Source data:
────────────────

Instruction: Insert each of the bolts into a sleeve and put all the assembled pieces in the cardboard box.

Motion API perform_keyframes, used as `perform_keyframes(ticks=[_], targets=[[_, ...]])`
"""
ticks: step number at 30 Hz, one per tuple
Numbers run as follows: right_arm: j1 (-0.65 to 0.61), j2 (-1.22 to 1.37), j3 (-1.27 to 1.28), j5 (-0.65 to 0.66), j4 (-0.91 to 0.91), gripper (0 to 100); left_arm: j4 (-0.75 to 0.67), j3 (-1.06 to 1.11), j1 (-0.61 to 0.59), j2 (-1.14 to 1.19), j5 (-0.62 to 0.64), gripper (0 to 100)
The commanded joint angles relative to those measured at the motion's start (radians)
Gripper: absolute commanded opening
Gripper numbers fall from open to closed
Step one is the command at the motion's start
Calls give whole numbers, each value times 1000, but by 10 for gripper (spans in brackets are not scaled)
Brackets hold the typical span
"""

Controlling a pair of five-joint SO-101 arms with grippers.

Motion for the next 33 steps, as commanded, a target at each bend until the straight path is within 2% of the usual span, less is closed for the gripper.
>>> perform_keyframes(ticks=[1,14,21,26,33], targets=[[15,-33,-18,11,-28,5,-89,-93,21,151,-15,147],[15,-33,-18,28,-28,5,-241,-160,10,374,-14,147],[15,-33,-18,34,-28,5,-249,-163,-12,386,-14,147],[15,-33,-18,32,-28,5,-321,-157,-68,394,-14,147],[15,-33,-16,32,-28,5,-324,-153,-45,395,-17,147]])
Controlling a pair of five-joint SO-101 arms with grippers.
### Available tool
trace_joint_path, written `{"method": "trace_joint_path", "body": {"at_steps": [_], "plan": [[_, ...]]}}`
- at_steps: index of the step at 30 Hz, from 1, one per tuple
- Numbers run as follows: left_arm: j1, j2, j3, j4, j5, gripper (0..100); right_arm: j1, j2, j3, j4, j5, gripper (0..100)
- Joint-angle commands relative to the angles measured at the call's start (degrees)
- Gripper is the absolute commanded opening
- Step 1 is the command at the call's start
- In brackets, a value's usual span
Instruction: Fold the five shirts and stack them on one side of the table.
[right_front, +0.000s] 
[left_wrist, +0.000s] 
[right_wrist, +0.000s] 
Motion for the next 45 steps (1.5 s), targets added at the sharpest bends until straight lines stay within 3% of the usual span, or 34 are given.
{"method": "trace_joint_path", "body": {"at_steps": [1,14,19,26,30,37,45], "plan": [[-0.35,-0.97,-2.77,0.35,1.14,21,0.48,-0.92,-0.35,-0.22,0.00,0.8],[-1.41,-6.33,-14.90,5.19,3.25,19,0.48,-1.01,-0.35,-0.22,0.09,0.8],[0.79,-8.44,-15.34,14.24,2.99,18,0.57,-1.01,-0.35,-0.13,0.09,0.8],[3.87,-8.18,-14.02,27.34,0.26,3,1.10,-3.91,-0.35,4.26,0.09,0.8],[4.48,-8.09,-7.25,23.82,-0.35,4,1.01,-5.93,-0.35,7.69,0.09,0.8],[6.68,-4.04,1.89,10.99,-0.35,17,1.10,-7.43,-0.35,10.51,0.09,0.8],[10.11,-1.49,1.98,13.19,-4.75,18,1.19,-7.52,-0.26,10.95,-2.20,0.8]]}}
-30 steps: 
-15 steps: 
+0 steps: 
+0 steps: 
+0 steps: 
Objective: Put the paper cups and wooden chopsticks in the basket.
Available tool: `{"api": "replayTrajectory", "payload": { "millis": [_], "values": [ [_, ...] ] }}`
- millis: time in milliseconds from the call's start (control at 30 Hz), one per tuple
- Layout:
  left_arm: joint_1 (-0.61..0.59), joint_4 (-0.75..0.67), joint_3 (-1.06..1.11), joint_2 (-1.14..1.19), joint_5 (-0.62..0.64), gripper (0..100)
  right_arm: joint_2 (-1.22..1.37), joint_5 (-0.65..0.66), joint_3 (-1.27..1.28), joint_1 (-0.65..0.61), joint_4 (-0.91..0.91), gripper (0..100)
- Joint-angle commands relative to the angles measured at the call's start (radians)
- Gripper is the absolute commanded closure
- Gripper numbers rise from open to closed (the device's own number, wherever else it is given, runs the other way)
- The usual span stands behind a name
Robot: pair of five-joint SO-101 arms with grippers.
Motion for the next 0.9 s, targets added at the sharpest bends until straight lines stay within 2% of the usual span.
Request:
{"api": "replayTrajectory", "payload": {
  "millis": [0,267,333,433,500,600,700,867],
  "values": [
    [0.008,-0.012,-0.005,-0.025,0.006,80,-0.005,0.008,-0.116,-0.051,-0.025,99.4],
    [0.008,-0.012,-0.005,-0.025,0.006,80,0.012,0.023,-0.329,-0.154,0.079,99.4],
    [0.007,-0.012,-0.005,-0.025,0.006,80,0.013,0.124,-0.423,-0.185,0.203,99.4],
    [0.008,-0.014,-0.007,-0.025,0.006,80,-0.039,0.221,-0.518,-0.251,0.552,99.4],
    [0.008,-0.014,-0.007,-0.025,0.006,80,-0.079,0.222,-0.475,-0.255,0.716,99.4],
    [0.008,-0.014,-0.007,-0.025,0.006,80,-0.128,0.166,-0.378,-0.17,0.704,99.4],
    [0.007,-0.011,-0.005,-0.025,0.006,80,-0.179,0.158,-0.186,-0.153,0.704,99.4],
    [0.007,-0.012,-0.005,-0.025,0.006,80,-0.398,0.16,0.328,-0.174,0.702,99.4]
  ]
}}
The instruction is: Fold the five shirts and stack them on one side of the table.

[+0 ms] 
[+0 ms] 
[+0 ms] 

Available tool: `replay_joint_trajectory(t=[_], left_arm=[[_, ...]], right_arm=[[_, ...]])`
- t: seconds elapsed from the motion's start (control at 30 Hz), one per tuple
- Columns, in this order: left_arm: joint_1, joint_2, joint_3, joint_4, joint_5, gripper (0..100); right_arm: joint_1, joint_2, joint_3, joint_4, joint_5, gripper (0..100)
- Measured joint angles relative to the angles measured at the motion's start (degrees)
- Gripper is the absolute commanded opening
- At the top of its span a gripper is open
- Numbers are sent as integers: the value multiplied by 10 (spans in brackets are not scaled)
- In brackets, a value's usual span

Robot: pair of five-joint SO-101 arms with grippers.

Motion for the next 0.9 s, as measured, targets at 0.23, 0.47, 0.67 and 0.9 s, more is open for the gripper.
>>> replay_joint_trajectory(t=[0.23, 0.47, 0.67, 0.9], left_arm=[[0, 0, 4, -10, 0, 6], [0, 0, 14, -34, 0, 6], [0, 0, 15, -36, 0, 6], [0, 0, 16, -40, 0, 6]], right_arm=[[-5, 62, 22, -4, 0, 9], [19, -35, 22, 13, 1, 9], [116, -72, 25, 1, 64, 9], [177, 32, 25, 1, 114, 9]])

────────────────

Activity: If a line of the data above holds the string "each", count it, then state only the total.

Exercise output: 3